Como regular a Suprema Corte?

26/04/2023

Um escândalo sacudiu a Suprema Corte americana. O juiz Clarence Thomas, conservador e mais antigo juiz da Suprema Corte dos Estados Unidos, foi acusado de ter aceitado, durante duas décadas, convite de férias do magnata do mercado imobiliário Harlan Crow. As viagens ocorreram praticamente todos os anos. Uma única ida à Indonésia (2019) teria custado até US$ 500 mil, de acordo com a acusação.

No Brasil, não é diferente. O corporativismo impera desavergonhadamente. Alguns Ministros do STF participam de eventos corporativos patrocinados por autores/réus nos processos sub judice, outros são remunerados em palestras privadas ou, pior, são sócios de faculdades de Direito. Viagens gratuitas para eventos em Lisboa ou NY todo mês. É muito comum ver Ministro confraternizando com políticos investigados ou até em churrasco, sem nenhuma preocupação com a liturgia do cargo.

Lamentável cenário, combinado com a sensação de conluio e absoluta impunidade que impera em nosso seio social – basta dizer que o STF praticamente enterrou a Lava-Jato e liberou todos os políticos corruptos (até, pasmem, o ex-Governador Sérgio Cabral) –, gera em todos nós cidadãos a pergunta objeto deste texto: Como regular a Suprema Corte?

As democracias modernas funcionam no sistema de freios e contrapesos (checks and balances), cujo objetivo é assegurar a harmonia e a interdependência entre os poderes (artigo 2º da CF/88), de tal sorte a garantir que nenhum poder se sobreponha ao outro. Este sistema começou com Montesquieu e foi desenvolvido por Bolingbroke, na Inglaterra, durante o século XVIII. A beleza deste instituto reside no fato que, em que pesem independentes, os Poderes da República possuem entre si “atribuições atípicas”, de modo que um poder possa regular e fiscalizar o outro. É uma sintonia fina e muito inteligente.

É o sistema de freios e contrapesos que concede ao Senado (Poder Legislativo) capacidade de julgar crime de responsabilidade do Presidente da República ou de Ministro do STF, sendo que julgar é atribuição nata do Poder Judiciário. É o sistema de freios e contrapesos que autoriza o Poder Executivo, em situações pontuais, a legislar medidas provisórias, quando legislar é função precípua do Poder Legislativo. Entretanto, vivemos no Brasil um momento sem precedentes, no qual a sociedade civil tem a nítida impressão que o sistema de freios e contrapesos não funciona, que há um desequilíbrio em favor do Poder Judiciário. A sensação é que ninguém regula ou controla o STF. As razões para chegarmos neste estado de coisas são complexas e ficarão para um outro texto. Só antecipo que a Constituição Federal de 1988 pesou a mão em proteger o Poder Judiciário. Justos motivos existiam: passamos 24 anos em ditadura militar (1964-1988) no qual o Congresso e o STF foram fechados e as garantias individuais tolhidas. Nada mais obvio senão proteger o sistema de justiça das intempéries autoritárias de ocasião. O problema é que hoje, passados 35 anos da constituição cidadã, parece não fazer mais sentido tamanha prevalência de um poder sobre o outro.

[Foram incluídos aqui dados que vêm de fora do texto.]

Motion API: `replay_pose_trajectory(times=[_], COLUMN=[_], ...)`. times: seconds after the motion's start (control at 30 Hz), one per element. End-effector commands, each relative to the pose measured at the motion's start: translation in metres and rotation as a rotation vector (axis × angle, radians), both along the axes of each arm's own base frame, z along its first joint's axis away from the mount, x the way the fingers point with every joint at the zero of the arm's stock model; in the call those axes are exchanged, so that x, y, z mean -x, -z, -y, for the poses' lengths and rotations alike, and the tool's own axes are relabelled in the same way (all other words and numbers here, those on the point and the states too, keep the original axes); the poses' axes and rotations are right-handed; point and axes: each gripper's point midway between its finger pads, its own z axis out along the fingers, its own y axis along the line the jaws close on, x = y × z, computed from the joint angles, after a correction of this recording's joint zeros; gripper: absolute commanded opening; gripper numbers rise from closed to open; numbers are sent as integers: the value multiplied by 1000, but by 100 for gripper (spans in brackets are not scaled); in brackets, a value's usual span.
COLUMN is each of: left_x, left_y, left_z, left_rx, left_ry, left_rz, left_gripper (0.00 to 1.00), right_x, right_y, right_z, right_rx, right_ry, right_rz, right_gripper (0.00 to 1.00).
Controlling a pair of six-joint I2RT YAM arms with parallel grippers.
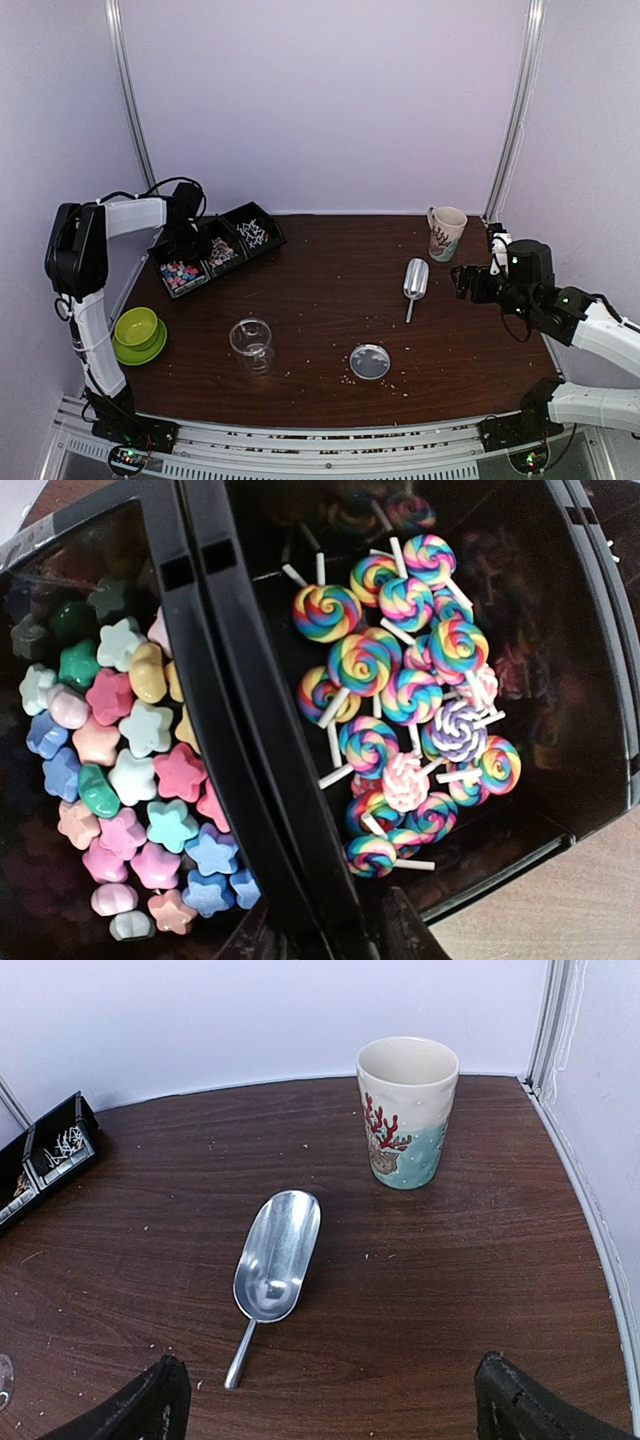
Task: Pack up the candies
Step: Move the plate to the center of the board.
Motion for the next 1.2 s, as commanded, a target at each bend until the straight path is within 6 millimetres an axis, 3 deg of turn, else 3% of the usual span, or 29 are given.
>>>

O legislador constituinte esqueceu de criar mecanismos mais eficazes de controle sobre os excessos do Poder Judiciário e hoje vivemos esta sensação de que ego, poder e autonomia exacerbados fizeram mal à instituição mais sagrada, hoje execrada, de nossa amada democracia.

 

Marcelo Fortes Giovannetti, graduado e pós-graduado em Direito pela PUC/SP, com especialização em Direito Empresarial do Trabalho, Direito Concorrencial e Regulatório FGV. Contato: marcelo.fortes@mfglaw.com.br.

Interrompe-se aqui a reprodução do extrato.